I'm trying to find a fast way to do an affinity analysis on transactional market basket data with a few million number of rows.
What I've done so far:
- Created an R Server on top of Spark & Hadoop on cloud (Azure HDInsight)
- Loaded data on HDFS
- Get started with RevoScaleR
However, I got stuck at the last step. As far as I understand, I won't be able to process the data with the use of a function that is not provided within RevoScaleR.
Here is the code for accessing the data on HDFS:
bigDataDirRoot <- "/basket"
mySparkCluster <- RxSpark(consoleOutput=TRUE)
rxSetComputeContext(mySparkCluster)
hdfsFS <- RxHdfsFileSystem(hostName=myNameNode, port=myPort)
inputFile <-file.path(bigDataDirRoot,"gunluk")

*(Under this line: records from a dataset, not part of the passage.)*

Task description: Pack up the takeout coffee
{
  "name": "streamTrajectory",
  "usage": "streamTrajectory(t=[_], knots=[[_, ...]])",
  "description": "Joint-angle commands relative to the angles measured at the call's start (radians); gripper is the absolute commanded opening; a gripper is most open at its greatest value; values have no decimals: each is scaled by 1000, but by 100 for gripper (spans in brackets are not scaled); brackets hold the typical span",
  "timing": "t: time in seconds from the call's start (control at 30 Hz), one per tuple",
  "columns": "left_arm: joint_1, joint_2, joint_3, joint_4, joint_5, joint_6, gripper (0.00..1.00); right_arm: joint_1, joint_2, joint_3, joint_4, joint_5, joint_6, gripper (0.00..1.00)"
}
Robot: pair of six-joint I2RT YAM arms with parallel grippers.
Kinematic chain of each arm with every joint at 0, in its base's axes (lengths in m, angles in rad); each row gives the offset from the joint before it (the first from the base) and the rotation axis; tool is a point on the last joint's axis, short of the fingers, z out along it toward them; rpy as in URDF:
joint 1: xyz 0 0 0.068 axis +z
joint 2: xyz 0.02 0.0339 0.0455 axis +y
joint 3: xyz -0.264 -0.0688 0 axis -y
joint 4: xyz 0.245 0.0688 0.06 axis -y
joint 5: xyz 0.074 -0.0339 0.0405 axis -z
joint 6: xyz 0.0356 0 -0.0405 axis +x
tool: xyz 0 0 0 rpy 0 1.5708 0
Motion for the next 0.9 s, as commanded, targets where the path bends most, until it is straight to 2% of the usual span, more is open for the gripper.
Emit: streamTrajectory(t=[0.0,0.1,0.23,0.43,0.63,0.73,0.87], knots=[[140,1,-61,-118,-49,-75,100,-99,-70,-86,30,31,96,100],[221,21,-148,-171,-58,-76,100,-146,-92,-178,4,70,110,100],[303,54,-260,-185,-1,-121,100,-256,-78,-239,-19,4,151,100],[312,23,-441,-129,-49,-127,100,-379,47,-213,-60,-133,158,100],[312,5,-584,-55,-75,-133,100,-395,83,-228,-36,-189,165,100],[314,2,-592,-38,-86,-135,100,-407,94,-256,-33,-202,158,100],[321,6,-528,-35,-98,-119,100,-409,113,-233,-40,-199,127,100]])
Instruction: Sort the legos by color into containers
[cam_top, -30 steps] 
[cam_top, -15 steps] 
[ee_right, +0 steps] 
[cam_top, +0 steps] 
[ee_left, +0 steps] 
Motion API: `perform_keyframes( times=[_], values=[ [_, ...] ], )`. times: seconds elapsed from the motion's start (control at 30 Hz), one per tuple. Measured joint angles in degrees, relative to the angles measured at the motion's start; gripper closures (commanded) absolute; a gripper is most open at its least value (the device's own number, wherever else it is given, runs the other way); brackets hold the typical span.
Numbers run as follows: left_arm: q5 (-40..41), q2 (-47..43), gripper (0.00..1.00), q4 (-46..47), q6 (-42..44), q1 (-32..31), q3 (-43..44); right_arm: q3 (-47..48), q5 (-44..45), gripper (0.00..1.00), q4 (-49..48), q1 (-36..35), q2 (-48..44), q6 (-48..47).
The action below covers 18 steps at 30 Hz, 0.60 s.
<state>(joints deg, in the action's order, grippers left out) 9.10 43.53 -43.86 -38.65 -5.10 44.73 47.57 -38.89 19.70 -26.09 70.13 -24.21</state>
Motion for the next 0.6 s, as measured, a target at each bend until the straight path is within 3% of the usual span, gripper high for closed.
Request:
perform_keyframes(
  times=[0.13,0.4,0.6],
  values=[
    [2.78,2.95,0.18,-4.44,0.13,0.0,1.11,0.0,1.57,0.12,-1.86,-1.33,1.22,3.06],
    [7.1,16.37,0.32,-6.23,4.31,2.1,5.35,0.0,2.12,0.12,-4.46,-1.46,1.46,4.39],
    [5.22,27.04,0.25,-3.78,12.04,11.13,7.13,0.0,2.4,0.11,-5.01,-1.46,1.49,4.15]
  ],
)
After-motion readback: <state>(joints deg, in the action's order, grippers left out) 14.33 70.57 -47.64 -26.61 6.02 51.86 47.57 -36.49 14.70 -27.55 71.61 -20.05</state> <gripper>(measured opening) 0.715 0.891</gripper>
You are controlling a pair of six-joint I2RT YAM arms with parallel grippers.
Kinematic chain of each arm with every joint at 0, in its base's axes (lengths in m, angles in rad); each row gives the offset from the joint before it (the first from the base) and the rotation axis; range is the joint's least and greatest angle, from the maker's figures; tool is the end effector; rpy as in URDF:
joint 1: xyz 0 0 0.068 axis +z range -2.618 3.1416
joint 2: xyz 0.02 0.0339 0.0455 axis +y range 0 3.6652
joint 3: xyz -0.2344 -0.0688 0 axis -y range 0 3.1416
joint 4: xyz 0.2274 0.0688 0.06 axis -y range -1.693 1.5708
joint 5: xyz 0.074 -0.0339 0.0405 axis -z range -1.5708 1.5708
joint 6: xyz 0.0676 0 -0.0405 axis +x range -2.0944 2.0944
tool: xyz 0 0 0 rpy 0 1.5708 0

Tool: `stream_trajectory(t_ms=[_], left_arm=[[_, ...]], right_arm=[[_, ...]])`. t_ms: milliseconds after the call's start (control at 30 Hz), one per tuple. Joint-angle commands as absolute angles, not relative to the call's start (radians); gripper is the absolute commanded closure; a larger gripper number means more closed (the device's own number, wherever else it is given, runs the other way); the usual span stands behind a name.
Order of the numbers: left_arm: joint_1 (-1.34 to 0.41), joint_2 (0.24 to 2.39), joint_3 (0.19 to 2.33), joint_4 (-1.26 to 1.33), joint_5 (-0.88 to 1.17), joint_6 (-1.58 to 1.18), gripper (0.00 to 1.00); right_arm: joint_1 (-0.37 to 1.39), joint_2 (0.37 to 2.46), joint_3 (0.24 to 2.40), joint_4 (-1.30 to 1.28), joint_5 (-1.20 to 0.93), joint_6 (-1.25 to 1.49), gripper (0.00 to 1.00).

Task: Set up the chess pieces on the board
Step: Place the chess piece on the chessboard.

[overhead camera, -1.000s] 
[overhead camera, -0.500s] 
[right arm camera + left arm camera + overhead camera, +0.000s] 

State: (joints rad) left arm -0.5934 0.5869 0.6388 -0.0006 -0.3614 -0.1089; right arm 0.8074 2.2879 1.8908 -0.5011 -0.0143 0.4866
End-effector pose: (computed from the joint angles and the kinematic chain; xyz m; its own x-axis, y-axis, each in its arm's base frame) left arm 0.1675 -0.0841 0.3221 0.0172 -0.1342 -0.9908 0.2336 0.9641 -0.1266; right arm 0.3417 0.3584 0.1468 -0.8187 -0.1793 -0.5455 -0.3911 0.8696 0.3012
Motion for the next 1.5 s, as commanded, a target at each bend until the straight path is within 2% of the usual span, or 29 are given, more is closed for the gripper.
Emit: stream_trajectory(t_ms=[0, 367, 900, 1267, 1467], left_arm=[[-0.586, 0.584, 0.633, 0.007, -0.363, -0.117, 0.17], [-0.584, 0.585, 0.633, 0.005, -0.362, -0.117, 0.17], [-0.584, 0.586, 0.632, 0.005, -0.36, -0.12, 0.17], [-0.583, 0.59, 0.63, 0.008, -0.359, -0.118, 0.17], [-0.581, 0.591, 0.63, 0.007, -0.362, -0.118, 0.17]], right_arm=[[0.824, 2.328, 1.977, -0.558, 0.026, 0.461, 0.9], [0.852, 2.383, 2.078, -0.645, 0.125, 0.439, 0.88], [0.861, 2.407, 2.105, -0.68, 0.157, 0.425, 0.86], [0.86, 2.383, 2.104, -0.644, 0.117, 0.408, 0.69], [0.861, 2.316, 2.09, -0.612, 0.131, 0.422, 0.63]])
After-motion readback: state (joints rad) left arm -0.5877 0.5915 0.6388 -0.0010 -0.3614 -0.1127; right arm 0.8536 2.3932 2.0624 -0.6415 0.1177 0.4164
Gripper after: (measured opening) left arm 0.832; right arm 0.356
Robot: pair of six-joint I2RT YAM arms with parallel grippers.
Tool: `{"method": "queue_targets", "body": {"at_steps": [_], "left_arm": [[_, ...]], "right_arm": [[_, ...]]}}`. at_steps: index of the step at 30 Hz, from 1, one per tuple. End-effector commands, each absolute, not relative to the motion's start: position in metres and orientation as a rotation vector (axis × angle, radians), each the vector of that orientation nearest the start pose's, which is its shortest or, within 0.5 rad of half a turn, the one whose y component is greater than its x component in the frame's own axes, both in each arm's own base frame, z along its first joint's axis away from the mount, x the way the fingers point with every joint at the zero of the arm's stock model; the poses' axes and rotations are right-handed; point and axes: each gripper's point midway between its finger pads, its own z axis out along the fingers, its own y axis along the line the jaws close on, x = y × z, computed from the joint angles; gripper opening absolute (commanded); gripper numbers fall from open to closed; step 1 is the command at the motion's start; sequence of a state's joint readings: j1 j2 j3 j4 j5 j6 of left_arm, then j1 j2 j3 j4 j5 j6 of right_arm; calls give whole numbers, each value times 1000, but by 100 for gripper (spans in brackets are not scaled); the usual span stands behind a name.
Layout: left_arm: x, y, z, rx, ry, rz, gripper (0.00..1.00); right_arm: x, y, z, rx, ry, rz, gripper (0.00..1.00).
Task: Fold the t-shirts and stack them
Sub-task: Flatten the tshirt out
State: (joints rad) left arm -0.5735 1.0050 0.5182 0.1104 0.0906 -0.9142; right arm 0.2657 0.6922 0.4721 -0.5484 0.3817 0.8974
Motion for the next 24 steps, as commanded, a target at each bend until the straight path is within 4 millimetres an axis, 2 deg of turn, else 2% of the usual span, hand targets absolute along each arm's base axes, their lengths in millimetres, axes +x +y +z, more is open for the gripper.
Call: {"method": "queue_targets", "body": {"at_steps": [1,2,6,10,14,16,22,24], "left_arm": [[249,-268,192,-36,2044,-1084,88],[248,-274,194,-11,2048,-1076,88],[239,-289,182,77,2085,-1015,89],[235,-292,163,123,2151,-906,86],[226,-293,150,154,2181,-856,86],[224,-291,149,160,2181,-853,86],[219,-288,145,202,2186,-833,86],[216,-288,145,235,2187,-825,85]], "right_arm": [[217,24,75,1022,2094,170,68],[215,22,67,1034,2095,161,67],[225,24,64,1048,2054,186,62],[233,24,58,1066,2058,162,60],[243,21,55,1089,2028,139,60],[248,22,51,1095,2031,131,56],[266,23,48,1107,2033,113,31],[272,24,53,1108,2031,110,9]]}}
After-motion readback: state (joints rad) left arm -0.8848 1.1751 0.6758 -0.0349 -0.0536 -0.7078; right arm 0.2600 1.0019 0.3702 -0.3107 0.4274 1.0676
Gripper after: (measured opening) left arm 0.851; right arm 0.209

So my infputFile is a CSV in an Azure Blob already created at /basket/gunluk
gunluk_data <- RxTextData(file = inputFile,returnDataFrame = TRUE,fileSystem = hdfsFS)
After running this, I am able to see the data using head(gunluk_data).
How can I manage to use gunluk_data with arules package functions. Is this possible?
If not, is it possible to process a CSV file that is in HDFS using regular R packages (i.e. arules) ?